Campath, a Genzyme (GENZ) drug already approved for leukemia, may turn out to be one of the most effective treatments for multiple sclerosis, and it's the first medication to show potential for reversing the disease, according to a study reported Oct. 22 in The New England Journal of Medicine. In a three-year trial involving 334 patients in early stages of the nerve disease, Campath reduced the number of relapses by 74% when compared with Rebif, a form of interferon that's commonly used to treat MS. Campath also lowered the risk of sustained disability by 71% over Rebif, which is co-marketed by EMD Serono and Pfizer (PFE).
The researchers also noted that patients on Campath showed some recovery of lost motor functions and were less disabled after three years than at the beginning of the trial, while those on interferon worsened. Those results, researchers say, suggest Campath may allow damaged nerve tissue to repair, a first for a disease that afflicts about 400,000 people in the U.S. and several million worldwide.
As encouraging as the results may be, Campath can cause very serious side effects, in particular a rare blood condition called immune thrombocytopenic purpura (ITP) that can lead to abnormal bleeding and even death. Six patients on Campath developed ITP during the trial, and one died. Genzyme temporarily stopped the trial after the death and started closely monitoring all patients on Campath for ITP, which can be reversed if treated promptly. The trial was sponsored by Genzyme and Bayer Schering Pharma, which holds marketing rights to Campath.
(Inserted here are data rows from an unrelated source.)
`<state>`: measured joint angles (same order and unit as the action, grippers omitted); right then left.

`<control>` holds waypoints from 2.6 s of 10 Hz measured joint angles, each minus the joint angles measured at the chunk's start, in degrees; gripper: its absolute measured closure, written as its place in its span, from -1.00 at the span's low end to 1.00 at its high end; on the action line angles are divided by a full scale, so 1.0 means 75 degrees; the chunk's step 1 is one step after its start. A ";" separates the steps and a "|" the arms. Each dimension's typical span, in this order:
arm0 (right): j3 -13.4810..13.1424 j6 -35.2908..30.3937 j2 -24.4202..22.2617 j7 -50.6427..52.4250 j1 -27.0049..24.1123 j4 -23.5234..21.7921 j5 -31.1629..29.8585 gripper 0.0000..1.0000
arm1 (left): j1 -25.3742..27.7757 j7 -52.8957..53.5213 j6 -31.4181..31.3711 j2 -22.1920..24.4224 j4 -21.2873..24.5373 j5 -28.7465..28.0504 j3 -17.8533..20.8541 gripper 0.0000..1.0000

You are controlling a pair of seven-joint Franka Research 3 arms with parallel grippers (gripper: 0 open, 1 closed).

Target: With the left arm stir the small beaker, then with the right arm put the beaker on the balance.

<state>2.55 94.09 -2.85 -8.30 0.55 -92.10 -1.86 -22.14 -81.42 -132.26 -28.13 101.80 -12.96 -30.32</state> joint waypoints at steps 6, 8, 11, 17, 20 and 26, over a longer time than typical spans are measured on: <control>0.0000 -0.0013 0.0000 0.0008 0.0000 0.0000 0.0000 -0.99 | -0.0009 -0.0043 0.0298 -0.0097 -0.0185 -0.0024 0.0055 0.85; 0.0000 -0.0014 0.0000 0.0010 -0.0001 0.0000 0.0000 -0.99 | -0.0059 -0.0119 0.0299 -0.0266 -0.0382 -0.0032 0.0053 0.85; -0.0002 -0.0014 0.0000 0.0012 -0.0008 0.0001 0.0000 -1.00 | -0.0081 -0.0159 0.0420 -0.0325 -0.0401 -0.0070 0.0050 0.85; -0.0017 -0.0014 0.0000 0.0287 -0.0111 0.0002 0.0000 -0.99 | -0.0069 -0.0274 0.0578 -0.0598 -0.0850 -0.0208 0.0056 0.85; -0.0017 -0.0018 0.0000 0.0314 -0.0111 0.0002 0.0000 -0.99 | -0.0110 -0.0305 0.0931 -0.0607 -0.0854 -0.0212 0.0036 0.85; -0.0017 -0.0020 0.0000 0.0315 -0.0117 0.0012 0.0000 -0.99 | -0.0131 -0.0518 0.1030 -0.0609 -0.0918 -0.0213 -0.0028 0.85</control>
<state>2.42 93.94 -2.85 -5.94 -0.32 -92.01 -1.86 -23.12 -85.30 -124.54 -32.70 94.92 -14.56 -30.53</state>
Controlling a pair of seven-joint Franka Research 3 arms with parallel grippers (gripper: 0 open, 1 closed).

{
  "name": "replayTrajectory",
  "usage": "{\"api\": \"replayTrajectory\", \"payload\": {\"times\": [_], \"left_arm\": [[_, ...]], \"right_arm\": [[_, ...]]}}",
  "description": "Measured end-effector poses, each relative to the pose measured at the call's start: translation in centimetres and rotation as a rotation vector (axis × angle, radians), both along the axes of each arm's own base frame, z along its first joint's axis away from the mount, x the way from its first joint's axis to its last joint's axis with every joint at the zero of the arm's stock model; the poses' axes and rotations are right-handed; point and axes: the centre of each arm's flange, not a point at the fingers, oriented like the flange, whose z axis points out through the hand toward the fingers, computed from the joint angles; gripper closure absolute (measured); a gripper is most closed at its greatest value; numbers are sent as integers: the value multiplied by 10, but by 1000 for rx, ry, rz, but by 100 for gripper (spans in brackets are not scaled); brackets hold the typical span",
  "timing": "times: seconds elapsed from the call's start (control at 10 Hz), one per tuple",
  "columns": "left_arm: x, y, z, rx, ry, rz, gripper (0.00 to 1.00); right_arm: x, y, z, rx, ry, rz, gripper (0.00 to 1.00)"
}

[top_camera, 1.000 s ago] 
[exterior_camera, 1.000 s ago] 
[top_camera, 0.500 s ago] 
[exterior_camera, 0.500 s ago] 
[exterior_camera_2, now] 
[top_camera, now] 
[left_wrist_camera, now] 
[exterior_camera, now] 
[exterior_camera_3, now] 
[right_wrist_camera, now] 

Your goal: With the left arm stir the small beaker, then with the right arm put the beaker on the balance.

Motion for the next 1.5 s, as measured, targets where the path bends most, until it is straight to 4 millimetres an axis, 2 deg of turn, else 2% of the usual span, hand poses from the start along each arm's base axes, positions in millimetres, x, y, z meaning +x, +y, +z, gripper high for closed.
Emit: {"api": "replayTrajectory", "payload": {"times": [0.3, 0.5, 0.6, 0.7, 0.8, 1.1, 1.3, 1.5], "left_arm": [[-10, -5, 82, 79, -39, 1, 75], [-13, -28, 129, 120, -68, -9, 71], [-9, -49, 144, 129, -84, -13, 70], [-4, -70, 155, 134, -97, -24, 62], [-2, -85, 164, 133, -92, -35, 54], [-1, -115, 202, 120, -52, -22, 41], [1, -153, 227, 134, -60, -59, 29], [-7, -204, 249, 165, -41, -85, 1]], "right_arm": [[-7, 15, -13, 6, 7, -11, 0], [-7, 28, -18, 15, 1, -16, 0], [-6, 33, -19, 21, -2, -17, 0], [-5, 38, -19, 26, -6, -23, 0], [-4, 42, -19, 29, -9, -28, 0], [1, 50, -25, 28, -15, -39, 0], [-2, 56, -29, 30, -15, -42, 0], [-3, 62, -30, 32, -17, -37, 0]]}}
Despite the danger of ITP, MS specialists welcomed the results. "These outcomes are really pretty remarkable," says Patricia O'Looney, vice-president for biomedical research at the National Multiple Sclerosis Society. "They still have to be confirmed by further trials, but I think it is a very, very promising drug."
Campath is also appealing because it only needs to be administered once a year, intravenously, while Rebif must be given by injection three times a week, O'Looney says. Interferon can also produce severe flu-like symptoms. "There are a lot of patients who cannot tolerate interferon or do not like the shots, so this drug would be an appealing alternative," O'Looney says.
Hope for MS Sufferers
The Campath results provided some rare good news to the MS community. In April, Rituxan, a promising MS drug made by Genentech (DNA) and Biogen-Idec (BIIB), failed in a clinical trial against a particularly tough form of MS. This summer, two more cases of a rare and sometimes deadly brain disorder were reported in patients on Tysabri, an MS drug marketed by Biogen-Idec and Elan (ELN). Sales growth of the drug slowed in the third quarter as a result. Because of reports of a few deaths from the brain disease, Tysabri was taken off the market in 2005, just months after it won Food & Drug Administration approval. The FDA allowed it back on in 2006 on the condition that patients be closely monitored.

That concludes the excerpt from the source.